When asked what advice they would give to others thinking about giving back to Allegheny, Sheridan replies, “Don’t think; just do it.”

“I want other students to know that help is there,” Sheridan says. “When the fabric of your life is pulled out from under you, I like knowing that we can be part of helping a student in that situation.”

“It feels great to help students like Chelsea. We wouldn’t have it any other way,” Pulwer adds. “Hearing that our fund helped her finish her senior year and that she is getting her Ph.D. means the world to us.”

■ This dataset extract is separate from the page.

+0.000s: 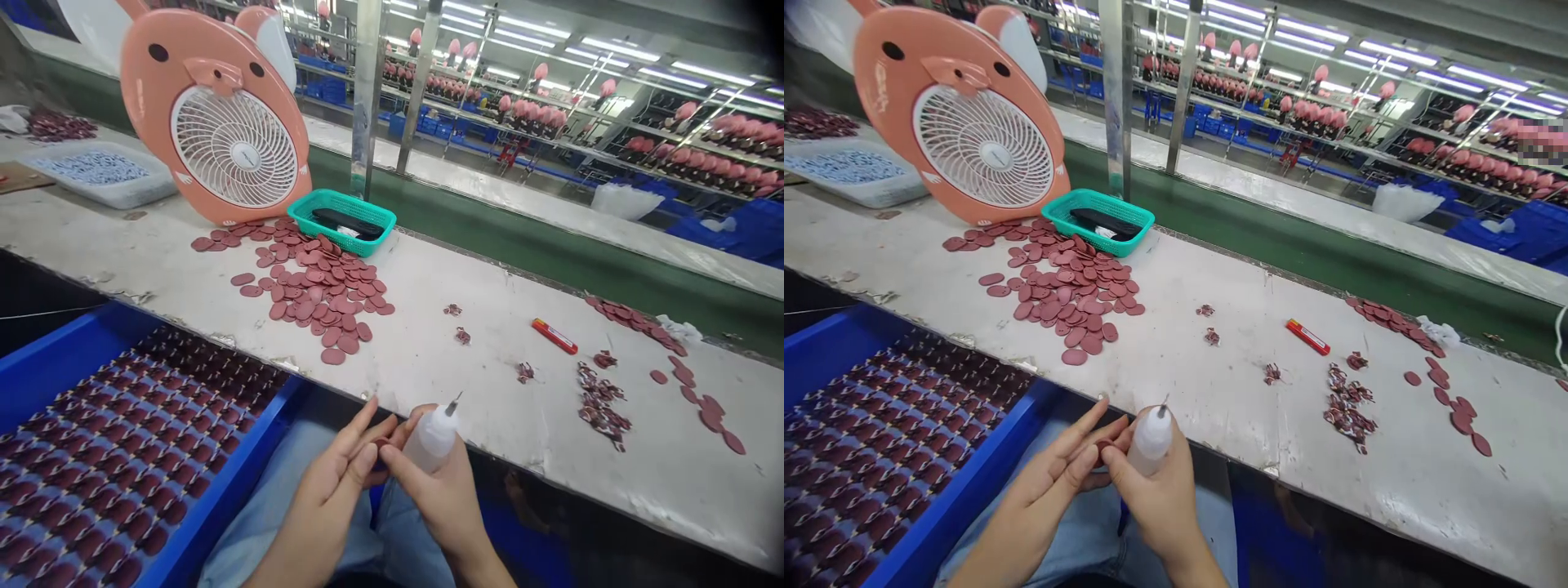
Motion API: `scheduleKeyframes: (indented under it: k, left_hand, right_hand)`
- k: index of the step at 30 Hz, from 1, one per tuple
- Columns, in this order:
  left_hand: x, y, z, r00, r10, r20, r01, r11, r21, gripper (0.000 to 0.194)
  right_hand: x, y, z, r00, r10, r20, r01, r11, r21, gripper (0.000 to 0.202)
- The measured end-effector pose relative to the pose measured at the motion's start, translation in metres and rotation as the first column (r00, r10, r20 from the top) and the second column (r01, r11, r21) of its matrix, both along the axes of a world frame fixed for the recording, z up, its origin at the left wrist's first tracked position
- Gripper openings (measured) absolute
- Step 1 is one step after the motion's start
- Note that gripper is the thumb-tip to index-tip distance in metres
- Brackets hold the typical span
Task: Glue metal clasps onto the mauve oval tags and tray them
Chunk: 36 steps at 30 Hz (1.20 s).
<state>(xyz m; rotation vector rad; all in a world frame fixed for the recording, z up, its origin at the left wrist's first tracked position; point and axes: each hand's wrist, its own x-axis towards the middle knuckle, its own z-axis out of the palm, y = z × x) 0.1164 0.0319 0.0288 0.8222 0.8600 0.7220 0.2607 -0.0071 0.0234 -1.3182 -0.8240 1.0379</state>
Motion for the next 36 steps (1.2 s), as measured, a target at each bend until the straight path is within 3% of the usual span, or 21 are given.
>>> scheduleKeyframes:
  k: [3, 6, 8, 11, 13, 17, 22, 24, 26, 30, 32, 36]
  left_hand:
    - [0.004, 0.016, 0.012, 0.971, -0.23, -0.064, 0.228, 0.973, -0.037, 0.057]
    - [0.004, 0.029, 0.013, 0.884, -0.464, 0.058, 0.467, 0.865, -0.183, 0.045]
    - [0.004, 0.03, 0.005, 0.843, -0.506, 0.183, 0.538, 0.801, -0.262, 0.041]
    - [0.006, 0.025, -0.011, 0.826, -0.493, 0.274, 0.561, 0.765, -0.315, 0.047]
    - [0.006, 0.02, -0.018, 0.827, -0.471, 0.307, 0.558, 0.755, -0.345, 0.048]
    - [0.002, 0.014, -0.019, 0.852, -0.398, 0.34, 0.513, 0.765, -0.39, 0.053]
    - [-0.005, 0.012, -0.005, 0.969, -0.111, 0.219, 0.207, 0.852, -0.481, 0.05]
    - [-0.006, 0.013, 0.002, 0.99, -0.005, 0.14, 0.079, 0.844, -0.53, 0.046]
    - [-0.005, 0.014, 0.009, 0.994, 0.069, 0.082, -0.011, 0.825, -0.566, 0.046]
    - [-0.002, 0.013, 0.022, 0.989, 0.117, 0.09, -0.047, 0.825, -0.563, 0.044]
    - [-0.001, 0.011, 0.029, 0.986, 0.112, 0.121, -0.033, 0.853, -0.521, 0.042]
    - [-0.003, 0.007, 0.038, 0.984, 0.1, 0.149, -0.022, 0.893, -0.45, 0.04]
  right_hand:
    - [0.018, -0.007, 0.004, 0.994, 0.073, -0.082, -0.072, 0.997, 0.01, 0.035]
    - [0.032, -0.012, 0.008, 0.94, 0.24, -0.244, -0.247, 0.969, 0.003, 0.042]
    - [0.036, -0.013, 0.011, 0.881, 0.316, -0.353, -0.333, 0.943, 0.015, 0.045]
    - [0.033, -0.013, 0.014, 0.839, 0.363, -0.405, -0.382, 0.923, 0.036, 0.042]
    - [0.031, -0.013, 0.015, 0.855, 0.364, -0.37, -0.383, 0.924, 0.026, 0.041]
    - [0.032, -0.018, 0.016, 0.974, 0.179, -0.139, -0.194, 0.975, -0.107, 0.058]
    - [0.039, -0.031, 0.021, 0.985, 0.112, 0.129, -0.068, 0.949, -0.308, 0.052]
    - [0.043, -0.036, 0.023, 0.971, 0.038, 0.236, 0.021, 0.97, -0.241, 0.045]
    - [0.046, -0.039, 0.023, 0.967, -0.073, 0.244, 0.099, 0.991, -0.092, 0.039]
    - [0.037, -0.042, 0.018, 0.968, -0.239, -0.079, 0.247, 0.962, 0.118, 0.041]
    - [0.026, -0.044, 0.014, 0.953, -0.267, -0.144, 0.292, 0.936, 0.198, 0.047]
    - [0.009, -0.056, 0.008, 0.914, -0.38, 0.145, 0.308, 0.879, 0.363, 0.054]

They haven’t met, but if Rintelmann had the chance to speak to Sheridan and Pulwer, what would she say?

“I am blessed by their generosity. I will forever be reminded that I would not be in this position without their beneficence,” she says. “Their kindness is going to go farther than they know. I hope to pay it forward for someone else someday.

“I also hope that by sharing my story, it will inspire others to pay it forward, or to find help when it is needed,” she continues. “I want students to know they’re not alone and that Allegheny can help people through difficult times.”


— Heather L. Grubbs


“Allegheny will always be a home to me. I cherish the memories I made, the relationships wrought and the knowledge I gained. I certainly would not be in the place I am today without my education from Allegheny.”